* WHAT NEEDS TO BE DONE *
Give only the lines from the one containing "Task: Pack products" through the end of the material below, exactly as written.

* DATA SEGMENT *
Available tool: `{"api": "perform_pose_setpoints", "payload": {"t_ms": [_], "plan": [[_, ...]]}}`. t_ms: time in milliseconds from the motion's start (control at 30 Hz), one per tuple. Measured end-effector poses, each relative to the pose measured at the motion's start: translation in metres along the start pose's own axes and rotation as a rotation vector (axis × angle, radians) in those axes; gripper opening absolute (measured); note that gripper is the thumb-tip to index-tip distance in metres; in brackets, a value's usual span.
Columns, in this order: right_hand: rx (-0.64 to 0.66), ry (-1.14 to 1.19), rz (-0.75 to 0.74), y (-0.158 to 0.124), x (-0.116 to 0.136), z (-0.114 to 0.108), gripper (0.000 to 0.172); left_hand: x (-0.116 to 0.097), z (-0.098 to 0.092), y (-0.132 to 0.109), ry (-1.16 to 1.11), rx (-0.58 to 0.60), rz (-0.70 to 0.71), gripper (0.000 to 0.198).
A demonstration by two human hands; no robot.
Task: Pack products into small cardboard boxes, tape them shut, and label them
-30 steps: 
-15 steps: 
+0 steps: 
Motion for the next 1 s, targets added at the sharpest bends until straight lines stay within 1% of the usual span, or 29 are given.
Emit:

* SOLVED EXERCISE *
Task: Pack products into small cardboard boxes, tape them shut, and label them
-30 steps: 
-15 steps: 
+0 steps: 
Motion for the next 1 s, targets added at the sharpest bends until straight lines stay within 1% of the usual span, or 29 are given.
Emit:

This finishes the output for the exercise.